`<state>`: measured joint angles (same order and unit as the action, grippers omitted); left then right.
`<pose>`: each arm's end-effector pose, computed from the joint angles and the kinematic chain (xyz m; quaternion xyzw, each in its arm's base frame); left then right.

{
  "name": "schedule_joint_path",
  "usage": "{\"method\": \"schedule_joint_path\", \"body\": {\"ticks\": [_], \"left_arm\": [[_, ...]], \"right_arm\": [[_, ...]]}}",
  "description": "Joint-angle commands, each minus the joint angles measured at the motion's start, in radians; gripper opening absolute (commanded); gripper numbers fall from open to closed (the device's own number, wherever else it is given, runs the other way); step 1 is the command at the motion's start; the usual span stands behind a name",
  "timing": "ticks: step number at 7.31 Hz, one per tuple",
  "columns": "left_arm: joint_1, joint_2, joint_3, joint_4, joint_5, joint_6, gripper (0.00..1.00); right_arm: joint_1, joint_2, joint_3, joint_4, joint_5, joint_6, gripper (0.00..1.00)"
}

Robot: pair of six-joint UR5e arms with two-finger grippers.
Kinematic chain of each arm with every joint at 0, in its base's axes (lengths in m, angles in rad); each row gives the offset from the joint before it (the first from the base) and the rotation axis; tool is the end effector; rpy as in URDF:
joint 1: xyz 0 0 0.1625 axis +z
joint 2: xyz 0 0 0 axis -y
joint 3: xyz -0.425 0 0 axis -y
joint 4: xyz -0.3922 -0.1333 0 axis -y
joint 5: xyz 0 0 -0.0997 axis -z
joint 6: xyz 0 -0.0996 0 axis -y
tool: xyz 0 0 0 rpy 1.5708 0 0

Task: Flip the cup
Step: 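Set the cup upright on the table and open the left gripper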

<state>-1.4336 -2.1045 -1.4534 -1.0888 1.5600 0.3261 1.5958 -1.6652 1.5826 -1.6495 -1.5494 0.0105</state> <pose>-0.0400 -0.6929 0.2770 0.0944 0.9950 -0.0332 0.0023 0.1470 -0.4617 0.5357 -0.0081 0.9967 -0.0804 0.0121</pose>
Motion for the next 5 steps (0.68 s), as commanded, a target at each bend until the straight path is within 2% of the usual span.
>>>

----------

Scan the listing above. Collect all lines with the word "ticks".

### WRITTEN SOLUTION
  "usage": "{\"method\": \"schedule_joint_path\", \"body\": {\"ticks\": [_], \"left_arm\": [[_, ...]], \"right_arm\": [[_, ...]]}}",
  "timing": "ticks: step number at 7.31 Hz, one per tuple",

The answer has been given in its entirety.